TASK GOAL
Print the first line of the material below and each line after it, exactly as written, ending with the line that contains "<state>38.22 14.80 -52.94".

-=-=-

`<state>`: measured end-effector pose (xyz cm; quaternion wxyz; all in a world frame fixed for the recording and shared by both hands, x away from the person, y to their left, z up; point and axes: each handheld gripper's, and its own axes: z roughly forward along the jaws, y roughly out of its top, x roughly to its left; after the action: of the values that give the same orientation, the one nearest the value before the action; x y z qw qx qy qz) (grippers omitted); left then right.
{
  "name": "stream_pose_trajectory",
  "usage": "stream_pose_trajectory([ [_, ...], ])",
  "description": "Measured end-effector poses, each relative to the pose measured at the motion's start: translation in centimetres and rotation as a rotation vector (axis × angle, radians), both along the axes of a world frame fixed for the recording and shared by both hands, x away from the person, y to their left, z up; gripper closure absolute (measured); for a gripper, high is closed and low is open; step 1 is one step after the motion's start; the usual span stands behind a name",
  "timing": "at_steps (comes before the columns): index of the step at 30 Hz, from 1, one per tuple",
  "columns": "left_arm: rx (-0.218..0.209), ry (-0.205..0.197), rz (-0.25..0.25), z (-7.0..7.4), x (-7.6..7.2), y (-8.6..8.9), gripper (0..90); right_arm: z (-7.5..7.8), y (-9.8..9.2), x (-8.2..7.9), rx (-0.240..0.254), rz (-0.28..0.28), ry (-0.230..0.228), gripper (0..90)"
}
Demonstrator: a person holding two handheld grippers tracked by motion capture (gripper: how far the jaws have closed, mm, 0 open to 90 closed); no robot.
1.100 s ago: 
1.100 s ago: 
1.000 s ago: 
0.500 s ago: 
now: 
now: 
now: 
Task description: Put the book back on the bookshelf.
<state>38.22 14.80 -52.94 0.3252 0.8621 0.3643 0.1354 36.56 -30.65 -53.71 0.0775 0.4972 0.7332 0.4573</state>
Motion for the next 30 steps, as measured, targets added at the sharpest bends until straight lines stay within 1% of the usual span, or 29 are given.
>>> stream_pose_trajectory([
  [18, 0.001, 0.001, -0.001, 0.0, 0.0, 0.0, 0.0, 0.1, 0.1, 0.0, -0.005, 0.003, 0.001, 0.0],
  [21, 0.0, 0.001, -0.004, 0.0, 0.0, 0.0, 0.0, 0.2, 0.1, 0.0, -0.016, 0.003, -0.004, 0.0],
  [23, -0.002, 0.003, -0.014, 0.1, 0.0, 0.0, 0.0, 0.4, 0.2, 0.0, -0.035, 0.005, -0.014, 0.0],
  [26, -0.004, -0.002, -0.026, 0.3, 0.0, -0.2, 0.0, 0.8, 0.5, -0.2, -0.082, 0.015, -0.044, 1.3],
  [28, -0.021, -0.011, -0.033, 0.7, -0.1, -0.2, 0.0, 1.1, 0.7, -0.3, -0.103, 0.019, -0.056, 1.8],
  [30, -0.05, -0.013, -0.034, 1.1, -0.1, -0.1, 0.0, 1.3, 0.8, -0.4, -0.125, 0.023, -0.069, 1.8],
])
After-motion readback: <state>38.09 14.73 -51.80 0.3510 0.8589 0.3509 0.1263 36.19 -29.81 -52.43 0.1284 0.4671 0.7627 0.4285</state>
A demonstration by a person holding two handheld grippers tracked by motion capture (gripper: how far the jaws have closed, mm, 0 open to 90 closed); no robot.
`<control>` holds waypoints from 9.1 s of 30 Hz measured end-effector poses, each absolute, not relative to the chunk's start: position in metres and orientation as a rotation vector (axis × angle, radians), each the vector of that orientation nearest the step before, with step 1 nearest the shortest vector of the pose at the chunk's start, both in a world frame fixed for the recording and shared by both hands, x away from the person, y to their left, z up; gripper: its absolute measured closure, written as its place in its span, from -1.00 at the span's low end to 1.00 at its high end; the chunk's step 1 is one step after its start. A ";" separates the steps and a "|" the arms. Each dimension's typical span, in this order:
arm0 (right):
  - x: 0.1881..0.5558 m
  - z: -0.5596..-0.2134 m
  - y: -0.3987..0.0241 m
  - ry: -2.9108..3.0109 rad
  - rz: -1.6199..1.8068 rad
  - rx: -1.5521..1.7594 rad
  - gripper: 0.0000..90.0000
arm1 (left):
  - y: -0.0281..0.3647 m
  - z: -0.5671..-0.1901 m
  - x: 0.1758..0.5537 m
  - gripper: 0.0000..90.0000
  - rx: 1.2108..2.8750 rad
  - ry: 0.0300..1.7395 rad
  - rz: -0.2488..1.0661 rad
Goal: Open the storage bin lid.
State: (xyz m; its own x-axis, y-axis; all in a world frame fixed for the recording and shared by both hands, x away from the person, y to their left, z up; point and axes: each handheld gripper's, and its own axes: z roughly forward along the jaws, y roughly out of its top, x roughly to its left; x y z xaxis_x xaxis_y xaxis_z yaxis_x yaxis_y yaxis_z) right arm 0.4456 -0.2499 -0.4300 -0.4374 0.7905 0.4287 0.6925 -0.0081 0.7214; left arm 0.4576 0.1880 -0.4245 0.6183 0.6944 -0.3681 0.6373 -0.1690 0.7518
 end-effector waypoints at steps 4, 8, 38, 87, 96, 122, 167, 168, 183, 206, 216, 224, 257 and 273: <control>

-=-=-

EXERCISE SOLUTION
`<state>`: measured end-effector pose (xyz cm; quaternion wxyz; all in a world frame fixed for the recording and shared by both hands, x away from the person, y to their left, z up; point and axes: each handheld gripper's, and its own axes: z roughly forward along the jaws, y roughly out of its top, x roughly to its left; after the action: of the values that give the same orientation, the one nearest the value before the action; x y z qw qx qy qz) (grippers omitted); left then right.
{
  "name": "stream_pose_trajectory",
  "usage": "stream_pose_trajectory([ [_, ...], ])",
  "description": "Measured end-effector poses, each relative to the pose measured at the motion's start: translation in centimetres and rotation as a rotation vector (axis × angle, radians), both along the axes of a world frame fixed for the recording and shared by both hands, x away from the person, y to their left, z up; gripper closure absolute (measured); for a gripper, high is closed and low is open; step 1 is one step after the motion's start; the usual span stands behind a name",
  "timing": "at_steps (comes before the columns): index of the step at 30 Hz, from 1, one per tuple",
  "columns": "left_arm: rx (-0.218..0.209), ry (-0.205..0.197), rz (-0.25..0.25), z (-7.0..7.4), x (-7.6..7.2), y (-8.6..8.9), gripper (0..90); right_arm: z (-7.5..7.8), y (-9.8..9.2), x (-8.2..7.9), rx (-0.240..0.254), rz (-0.28..0.28), ry (-0.230..0.228), gripper (0..90)"
}
Demonstrator: a person holding two handheld grippers tracked by motion capture (gripper: how far the jaws have closed, mm, 0 open to 90 closed); no robot.
1.100 s ago: 
1.100 s ago: 
1.000 s ago: 
0.500 s ago: 
now: 
now: 
now: 
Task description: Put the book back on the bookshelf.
<state>38.22 14.80 -52.94 0.3252 0.8621 0.3643 0.1354 36.56 -30.65 -53.71 0.0775 0.4972 0.7332 0.4573</state>

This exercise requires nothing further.